> _PROMPT_
Output the full listing verbatim.

++++

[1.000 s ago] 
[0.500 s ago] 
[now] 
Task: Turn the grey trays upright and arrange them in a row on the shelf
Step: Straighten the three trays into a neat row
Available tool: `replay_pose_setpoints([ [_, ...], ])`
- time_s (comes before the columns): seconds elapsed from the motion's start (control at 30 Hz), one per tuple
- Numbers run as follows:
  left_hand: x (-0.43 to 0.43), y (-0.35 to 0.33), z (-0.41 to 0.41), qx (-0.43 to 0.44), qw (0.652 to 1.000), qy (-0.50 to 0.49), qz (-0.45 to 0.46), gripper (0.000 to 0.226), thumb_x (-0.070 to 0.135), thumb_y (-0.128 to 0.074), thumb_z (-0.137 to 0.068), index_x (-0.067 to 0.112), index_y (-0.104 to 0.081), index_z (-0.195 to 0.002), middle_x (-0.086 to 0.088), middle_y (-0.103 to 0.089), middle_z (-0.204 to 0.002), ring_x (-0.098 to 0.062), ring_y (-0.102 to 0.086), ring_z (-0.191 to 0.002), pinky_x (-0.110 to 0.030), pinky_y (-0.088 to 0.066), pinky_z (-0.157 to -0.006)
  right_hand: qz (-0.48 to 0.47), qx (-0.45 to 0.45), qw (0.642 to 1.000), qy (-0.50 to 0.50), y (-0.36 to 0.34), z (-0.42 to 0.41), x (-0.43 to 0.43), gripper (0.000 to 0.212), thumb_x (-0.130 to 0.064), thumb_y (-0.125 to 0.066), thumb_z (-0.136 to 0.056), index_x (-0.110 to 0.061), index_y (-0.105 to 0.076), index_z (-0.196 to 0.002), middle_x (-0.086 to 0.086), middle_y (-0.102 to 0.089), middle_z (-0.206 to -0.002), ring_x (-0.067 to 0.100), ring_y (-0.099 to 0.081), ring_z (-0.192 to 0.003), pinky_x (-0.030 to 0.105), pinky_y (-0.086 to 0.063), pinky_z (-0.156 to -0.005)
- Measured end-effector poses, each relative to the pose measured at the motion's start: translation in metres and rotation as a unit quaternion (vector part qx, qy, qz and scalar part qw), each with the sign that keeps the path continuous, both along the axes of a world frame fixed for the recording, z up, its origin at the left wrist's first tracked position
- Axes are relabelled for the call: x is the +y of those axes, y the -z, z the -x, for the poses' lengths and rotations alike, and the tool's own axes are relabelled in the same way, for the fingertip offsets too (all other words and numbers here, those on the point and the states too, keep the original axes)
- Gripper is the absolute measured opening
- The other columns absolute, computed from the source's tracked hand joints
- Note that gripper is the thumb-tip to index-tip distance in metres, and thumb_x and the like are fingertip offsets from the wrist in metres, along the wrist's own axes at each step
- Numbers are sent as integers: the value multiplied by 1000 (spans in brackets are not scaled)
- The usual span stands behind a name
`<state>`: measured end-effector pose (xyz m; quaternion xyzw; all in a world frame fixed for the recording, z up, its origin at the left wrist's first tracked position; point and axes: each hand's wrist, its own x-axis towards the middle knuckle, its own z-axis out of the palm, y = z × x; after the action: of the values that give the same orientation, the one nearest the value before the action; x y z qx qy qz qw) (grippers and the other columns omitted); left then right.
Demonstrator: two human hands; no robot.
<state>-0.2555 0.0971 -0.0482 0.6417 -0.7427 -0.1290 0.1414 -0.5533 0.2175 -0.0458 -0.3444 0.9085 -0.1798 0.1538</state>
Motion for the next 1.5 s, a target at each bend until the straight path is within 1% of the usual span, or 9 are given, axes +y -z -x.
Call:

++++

> _TASK OUTPUT_
[1.000 s ago] 
[0.500 s ago] 
[now] 
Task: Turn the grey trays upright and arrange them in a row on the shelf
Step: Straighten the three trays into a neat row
Available tool: `replay_pose_setpoints([ [_, ...], ])`
- time_s (comes before the columns): seconds elapsed from the motion's start (control at 30 Hz), one per tuple
- Numbers run as follows:
  left_hand: x (-0.43 to 0.43), y (-0.35 to 0.33), z (-0.41 to 0.41), qx (-0.43 to 0.44), qw (0.652 to 1.000), qy (-0.50 to 0.49), qz (-0.45 to 0.46), gripper (0.000 to 0.226), thumb_x (-0.070 to 0.135), thumb_y (-0.128 to 0.074), thumb_z (-0.137 to 0.068), index_x (-0.067 to 0.112), index_y (-0.104 to 0.081), index_z (-0.195 to 0.002), middle_x (-0.086 to 0.088), middle_y (-0.103 to 0.089), middle_z (-0.204 to 0.002), ring_x (-0.098 to 0.062), ring_y (-0.102 to 0.086), ring_z (-0.191 to 0.002), pinky_x (-0.110 to 0.030), pinky_y (-0.088 to 0.066), pinky_z (-0.157 to -0.006)
  right_hand: qz (-0.48 to 0.47), qx (-0.45 to 0.45), qw (0.642 to 1.000), qy (-0.50 to 0.50), y (-0.36 to 0.34), z (-0.42 to 0.41), x (-0.43 to 0.43), gripper (0.000 to 0.212), thumb_x (-0.130 to 0.064), thumb_y (-0.125 to 0.066), thumb_z (-0.136 to 0.056), index_x (-0.110 to 0.061), index_y (-0.105 to 0.076), index_z (-0.196 to 0.002), middle_x (-0.086 to 0.086), middle_y (-0.102 to 0.089), middle_z (-0.206 to -0.002), ring_x (-0.067 to 0.100), ring_y (-0.099 to 0.081), ring_z (-0.192 to 0.003), pinky_x (-0.030 to 0.105), pinky_y (-0.086 to 0.063), pinky_z (-0.156 to -0.005)
- Measured end-effector poses, each relative to the pose measured at the motion's start: translation in metres and rotation as a unit quaternion (vector part qx, qy, qz and scalar part qw), each with the sign that keeps the path continuous, both along the axes of a world frame fixed for the recording, z up, its origin at the left wrist's first tracked position
- Axes are relabelled for the call: x is the +y of those axes, y the -z, z the -x, for the poses' lengths and rotations alike, and the tool's own axes are relabelled in the same way, for the fingertip offsets too (all other words and numbers here, those on the point and the states too, keep the original axes)
- Gripper is the absolute measured opening
- The other columns absolute, computed from the source's tracked hand joints
- Note that gripper is the thumb-tip to index-tip distance in metres, and thumb_x and the like are fingertip offsets from the wrist in metres, along the wrist's own axes at each step
- Numbers are sent as integers: the value multiplied by 1000 (spans in brackets are not scaled)
- The usual span stands behind a name
`<state>`: measured end-effector pose (xyz m; quaternion xyzw; all in a world frame fixed for the recording, z up, its origin at the left wrist's first tracked position; point and axes: each hand's wrist, its own x-axis towards the middle knuckle, its own z-axis out of the palm, y = z × x; after the action: of the values that give the same orientation, the one nearest the value before the action; x y z qx qy qz qw) (grippers and the other columns omitted); left then right.
Demonstrator: two human hands; no robot.
<state>-0.2555 0.0971 -0.0482 0.6417 -0.7427 -0.1290 0.1414 -0.5533 0.2175 -0.0458 -0.3444 0.9085 -0.1798 0.1538</state>
Motion for the next 1.5 s, a target at each bend until the straight path is within 1% of the usual span, or 9 are given, axes +y -z -x.
Call:

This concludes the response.